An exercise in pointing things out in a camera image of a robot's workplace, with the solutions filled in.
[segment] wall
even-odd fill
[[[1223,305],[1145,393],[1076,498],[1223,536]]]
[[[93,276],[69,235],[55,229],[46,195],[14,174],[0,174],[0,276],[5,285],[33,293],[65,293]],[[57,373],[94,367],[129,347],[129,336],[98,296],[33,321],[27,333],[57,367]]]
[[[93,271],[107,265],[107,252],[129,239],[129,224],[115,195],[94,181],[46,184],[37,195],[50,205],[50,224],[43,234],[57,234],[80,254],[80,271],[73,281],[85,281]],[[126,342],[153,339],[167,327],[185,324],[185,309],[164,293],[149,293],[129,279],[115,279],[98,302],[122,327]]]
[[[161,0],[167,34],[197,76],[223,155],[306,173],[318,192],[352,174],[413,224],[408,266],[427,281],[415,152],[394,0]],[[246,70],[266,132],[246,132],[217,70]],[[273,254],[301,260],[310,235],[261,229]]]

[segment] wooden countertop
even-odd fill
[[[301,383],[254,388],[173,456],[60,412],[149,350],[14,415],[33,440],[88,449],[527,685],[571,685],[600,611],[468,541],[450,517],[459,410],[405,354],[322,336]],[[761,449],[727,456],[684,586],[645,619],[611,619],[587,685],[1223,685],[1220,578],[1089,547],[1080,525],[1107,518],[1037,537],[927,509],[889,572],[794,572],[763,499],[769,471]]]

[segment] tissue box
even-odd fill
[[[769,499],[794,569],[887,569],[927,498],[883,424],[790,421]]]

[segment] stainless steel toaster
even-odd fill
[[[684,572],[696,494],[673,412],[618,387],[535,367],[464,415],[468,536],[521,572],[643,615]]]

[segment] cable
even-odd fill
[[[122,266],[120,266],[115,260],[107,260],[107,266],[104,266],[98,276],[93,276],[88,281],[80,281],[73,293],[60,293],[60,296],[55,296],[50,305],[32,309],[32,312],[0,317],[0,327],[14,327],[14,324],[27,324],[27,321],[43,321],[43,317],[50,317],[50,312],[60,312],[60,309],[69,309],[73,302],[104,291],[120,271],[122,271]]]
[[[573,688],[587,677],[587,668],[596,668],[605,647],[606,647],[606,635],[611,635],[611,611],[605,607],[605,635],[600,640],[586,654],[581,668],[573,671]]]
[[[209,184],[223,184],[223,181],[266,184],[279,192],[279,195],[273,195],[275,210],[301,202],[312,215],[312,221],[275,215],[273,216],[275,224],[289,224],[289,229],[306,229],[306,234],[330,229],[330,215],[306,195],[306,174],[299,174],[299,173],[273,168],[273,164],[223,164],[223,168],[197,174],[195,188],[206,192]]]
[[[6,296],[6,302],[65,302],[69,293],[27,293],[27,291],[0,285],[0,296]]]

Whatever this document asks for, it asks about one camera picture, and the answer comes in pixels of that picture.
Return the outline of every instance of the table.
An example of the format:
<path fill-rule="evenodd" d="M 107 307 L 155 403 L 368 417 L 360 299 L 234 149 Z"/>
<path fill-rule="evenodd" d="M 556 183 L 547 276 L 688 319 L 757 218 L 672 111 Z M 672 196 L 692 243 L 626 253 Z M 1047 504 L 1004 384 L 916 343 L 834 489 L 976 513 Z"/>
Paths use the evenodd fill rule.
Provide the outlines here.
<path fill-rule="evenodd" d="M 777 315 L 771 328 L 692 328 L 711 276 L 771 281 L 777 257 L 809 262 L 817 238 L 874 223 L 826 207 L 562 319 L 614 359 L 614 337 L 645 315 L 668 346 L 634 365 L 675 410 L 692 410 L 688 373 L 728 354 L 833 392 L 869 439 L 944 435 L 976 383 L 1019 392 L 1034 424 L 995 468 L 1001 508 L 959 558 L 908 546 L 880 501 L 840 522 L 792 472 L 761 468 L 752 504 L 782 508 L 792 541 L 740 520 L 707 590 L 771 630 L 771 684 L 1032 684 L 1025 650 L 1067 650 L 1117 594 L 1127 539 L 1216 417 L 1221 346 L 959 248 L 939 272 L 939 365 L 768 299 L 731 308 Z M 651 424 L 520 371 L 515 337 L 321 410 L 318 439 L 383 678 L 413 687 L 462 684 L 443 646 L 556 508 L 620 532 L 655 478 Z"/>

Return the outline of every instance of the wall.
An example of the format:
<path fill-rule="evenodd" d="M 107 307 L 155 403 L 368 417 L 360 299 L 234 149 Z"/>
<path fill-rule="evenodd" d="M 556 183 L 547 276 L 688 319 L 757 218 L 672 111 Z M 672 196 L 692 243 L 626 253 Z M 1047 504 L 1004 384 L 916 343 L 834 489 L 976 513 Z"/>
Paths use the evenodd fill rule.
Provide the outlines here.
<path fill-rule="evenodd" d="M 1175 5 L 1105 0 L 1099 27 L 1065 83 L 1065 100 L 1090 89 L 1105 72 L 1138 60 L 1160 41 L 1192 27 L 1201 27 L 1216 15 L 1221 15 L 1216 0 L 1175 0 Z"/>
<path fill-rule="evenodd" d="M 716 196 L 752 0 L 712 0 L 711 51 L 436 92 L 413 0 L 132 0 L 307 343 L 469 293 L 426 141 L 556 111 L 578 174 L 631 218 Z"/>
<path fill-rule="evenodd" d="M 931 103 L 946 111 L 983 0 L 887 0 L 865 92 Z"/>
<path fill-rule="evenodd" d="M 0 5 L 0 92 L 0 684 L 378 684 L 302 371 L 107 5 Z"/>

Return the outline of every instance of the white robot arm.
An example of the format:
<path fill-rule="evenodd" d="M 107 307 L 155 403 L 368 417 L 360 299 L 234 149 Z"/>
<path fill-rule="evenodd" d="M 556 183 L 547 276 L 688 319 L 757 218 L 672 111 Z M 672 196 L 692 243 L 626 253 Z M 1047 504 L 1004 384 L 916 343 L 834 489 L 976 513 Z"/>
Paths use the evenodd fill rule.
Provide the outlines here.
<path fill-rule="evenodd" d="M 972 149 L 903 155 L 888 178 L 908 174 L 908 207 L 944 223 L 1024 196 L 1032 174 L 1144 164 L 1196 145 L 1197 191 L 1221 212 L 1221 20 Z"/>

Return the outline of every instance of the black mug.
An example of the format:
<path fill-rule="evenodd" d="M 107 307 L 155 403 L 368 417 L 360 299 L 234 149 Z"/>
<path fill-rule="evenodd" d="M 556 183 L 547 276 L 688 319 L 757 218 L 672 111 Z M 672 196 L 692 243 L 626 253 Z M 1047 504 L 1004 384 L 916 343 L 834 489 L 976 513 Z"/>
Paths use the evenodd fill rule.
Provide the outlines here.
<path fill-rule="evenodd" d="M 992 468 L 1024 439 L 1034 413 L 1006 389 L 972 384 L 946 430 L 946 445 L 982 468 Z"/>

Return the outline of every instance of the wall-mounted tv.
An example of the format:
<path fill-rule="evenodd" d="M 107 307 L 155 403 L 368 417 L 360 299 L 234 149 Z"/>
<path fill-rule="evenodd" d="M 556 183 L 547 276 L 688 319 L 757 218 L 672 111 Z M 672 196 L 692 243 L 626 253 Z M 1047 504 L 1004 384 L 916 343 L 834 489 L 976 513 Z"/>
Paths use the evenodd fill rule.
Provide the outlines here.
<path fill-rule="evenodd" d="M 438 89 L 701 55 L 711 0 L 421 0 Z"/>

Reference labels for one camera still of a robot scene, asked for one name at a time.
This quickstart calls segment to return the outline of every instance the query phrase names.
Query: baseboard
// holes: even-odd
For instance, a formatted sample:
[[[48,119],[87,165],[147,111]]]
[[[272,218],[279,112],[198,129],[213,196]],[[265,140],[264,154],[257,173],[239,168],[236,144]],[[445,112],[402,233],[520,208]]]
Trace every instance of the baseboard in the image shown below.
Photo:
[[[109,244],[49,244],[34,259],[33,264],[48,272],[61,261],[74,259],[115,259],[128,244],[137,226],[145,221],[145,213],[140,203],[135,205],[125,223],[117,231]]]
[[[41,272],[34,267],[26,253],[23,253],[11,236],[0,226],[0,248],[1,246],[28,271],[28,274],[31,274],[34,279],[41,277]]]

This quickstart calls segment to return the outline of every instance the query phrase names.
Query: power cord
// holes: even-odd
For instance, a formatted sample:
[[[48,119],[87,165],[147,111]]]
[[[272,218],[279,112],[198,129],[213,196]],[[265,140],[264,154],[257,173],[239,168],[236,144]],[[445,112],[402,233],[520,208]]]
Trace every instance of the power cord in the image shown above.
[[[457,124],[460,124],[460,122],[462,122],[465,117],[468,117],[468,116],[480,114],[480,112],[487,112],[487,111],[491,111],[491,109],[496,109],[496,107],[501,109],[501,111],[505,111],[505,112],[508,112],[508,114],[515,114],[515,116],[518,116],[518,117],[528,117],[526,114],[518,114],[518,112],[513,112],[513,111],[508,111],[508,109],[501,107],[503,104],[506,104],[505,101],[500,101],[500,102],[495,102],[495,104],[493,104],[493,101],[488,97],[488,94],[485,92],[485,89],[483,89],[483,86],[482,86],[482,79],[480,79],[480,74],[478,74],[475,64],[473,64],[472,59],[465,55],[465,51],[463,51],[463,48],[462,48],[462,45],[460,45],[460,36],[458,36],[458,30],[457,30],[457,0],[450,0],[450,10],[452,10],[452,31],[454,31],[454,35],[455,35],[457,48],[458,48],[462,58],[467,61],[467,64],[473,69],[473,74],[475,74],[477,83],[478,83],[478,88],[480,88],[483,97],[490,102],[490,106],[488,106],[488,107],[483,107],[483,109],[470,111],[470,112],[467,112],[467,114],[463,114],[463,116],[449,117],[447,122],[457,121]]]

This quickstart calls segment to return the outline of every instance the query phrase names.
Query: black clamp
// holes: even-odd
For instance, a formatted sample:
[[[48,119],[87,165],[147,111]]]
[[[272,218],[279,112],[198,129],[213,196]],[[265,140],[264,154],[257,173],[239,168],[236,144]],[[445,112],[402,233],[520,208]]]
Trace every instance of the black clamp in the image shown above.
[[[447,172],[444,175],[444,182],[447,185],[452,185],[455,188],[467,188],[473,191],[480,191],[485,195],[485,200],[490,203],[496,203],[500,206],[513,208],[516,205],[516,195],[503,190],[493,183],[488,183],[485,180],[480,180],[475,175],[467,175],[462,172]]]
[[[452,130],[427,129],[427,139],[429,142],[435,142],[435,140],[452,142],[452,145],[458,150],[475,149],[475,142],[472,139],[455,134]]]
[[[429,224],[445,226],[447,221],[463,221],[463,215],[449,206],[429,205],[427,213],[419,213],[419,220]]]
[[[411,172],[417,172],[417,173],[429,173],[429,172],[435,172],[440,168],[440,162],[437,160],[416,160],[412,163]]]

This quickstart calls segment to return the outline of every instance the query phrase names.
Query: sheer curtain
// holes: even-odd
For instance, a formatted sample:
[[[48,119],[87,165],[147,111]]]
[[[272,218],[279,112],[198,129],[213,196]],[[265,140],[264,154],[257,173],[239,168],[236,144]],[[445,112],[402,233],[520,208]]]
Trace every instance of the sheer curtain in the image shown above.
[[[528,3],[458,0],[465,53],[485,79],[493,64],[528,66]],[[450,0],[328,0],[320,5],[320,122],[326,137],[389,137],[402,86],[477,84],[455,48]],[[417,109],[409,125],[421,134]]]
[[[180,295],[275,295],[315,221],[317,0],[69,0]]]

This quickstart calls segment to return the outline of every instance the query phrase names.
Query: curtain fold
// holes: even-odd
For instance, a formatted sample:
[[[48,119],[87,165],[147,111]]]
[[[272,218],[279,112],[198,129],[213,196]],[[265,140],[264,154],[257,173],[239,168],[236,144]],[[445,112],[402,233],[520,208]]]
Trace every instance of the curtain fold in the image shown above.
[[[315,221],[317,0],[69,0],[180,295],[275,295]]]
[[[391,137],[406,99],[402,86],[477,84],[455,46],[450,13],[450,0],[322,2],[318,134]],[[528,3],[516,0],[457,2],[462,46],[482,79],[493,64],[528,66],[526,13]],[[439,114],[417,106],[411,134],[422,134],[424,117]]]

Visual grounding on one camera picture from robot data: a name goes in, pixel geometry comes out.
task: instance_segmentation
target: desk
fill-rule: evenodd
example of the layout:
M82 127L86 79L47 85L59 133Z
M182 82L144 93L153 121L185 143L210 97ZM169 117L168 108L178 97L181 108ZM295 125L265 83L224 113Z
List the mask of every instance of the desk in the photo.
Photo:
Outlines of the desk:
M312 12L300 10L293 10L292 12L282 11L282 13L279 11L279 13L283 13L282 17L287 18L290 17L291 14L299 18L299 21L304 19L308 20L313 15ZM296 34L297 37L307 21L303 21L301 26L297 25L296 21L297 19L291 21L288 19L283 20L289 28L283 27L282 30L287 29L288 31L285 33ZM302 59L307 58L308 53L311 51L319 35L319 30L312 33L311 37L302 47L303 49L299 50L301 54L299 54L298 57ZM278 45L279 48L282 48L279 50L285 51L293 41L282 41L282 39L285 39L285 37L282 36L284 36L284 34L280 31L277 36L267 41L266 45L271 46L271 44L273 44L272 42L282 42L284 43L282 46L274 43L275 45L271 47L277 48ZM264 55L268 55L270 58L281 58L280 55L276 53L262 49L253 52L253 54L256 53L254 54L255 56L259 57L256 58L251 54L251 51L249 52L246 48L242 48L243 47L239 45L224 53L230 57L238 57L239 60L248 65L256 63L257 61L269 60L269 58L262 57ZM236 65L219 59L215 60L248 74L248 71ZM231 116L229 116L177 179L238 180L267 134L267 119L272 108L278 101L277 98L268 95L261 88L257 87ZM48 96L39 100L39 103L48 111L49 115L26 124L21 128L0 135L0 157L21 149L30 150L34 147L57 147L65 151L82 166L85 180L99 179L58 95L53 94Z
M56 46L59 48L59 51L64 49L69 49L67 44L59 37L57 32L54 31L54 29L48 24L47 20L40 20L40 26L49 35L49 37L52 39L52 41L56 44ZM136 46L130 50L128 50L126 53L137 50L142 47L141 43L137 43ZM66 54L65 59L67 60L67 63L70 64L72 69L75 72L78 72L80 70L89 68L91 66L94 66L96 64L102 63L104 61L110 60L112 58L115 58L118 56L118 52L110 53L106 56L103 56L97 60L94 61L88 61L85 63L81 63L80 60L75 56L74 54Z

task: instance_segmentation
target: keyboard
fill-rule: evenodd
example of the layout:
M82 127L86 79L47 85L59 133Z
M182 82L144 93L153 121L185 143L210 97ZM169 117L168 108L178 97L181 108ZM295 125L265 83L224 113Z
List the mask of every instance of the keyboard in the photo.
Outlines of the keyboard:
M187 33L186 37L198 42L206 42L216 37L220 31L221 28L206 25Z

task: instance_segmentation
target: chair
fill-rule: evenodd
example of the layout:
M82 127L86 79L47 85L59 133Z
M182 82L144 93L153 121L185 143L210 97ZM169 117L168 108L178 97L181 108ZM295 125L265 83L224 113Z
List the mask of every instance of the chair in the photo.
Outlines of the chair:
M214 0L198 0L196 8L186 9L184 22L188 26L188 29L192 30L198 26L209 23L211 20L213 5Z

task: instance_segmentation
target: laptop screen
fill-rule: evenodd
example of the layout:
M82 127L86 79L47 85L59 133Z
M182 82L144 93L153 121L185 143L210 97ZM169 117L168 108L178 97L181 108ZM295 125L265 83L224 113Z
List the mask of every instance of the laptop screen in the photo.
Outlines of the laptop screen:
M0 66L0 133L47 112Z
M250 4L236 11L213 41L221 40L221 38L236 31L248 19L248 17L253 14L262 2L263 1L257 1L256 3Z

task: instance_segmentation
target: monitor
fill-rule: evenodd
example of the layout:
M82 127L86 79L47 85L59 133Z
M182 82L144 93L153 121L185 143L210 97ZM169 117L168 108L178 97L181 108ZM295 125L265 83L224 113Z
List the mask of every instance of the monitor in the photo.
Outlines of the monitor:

» What you are asked to do: Keep only the lines from the line with "List the mask of every instance of the laptop" to the end of the records above, and repeat them exactly.

» Finished task:
List the mask of every instance of the laptop screen in the photo.
Outlines of the laptop screen:
M0 66L0 133L47 112Z
M250 4L236 11L213 41L221 40L221 38L236 31L248 19L248 17L253 14L262 2L263 1L257 1L256 3Z

task: instance_segmentation
target: monitor
fill-rule: evenodd
example of the layout:
M82 127L86 79L47 85L59 133Z
M182 82L144 93L153 121L185 143L210 97ZM169 117L168 108L178 97L181 108ZM295 125L265 83L224 113Z
List the mask of every instance of the monitor in the photo.
Outlines of the monitor:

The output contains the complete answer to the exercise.